● **Supplied data**:
━━━━━━━━

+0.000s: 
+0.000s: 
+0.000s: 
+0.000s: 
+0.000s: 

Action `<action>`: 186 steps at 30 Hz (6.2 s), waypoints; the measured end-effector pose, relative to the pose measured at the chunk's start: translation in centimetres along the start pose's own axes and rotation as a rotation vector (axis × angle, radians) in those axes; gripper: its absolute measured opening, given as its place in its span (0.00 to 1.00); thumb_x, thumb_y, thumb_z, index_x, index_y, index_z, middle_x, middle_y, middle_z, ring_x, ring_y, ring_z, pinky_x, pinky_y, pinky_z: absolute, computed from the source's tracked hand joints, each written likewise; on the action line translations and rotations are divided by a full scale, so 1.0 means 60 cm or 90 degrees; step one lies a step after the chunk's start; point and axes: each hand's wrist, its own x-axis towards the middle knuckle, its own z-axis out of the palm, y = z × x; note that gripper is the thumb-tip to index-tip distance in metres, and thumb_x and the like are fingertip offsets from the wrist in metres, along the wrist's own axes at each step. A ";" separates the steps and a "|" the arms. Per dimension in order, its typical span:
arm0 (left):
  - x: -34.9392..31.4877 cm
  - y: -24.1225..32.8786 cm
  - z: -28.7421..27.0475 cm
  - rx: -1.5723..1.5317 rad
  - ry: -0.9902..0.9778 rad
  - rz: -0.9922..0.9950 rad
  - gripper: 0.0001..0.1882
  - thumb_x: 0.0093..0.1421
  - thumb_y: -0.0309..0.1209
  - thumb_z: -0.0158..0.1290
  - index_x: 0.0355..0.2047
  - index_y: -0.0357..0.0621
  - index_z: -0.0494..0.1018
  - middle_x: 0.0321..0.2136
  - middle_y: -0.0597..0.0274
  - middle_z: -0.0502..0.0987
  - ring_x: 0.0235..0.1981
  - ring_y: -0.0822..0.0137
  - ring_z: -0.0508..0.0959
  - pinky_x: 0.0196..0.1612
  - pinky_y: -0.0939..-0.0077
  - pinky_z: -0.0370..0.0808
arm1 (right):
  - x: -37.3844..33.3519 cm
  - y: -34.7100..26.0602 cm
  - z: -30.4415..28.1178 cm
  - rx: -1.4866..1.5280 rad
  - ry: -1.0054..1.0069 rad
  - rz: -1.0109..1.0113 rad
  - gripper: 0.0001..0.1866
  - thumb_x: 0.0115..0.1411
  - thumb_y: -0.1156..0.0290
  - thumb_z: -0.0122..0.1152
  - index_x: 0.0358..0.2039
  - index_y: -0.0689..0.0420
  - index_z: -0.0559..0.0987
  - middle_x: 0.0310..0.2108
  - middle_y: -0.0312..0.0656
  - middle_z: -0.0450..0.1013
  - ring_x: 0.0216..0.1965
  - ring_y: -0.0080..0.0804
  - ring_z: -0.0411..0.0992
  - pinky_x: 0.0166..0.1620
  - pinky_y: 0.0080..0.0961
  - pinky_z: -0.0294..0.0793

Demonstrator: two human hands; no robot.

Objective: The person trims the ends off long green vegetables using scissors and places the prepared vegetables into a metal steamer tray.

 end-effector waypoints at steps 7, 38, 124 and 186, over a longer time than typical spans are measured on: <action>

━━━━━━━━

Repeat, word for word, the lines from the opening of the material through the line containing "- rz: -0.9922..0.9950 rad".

● **Output of the task**:
+0.000s: 
+0.000s: 
+0.000s: 
+0.000s: 
+0.000s: 

Action `<action>`: 186 steps at 30 Hz (6.2 s), waypoints; the measured end-effector pose, relative to the pose measured at the chunk's start: translation in centimetres along the start pose's own axes and rotation as a rotation vector (axis × angle, radians) in those axes; gripper: its absolute measured opening, given as its place in its span (0.00 to 1.00); thumb_x, thumb_y, thumb_z, index_x, index_y, index_z, middle_x, middle_y, middle_z, ring_x, ring_y, ring_z, pinky_x, pinky_y, pinky_z: absolute, computed from the source's tracked hand joints, each written likewise; on the action line translations and rotations are divided by a full scale, so 1.0 means 60 cm or 90 degrees; step one lies a step after the chunk's start; point and axes: each hand's wrist, its own x-axis towards the middle knuckle, its own z-axis out of the palm, y = z × x; note that gripper is the thumb-tip to index-tip distance in metres, and thumb_x and the like are fingertip offsets from the wrist in metres, along the wrist's own axes at each step. A ";" separates the steps and a "|" the arms. Per dimension in order, its typical span:
arm0 (left):
  - x: -34.9392..31.4877 cm
  - y: -24.1225..32.8786 cm
  - z: -28.7421..27.0475 cm
  - rx: -1.5723..1.5317 rad
  - ry: -0.9902..0.9778 rad
  - rz: -0.9922..0.9950 rad

What the answer needed to say has been said.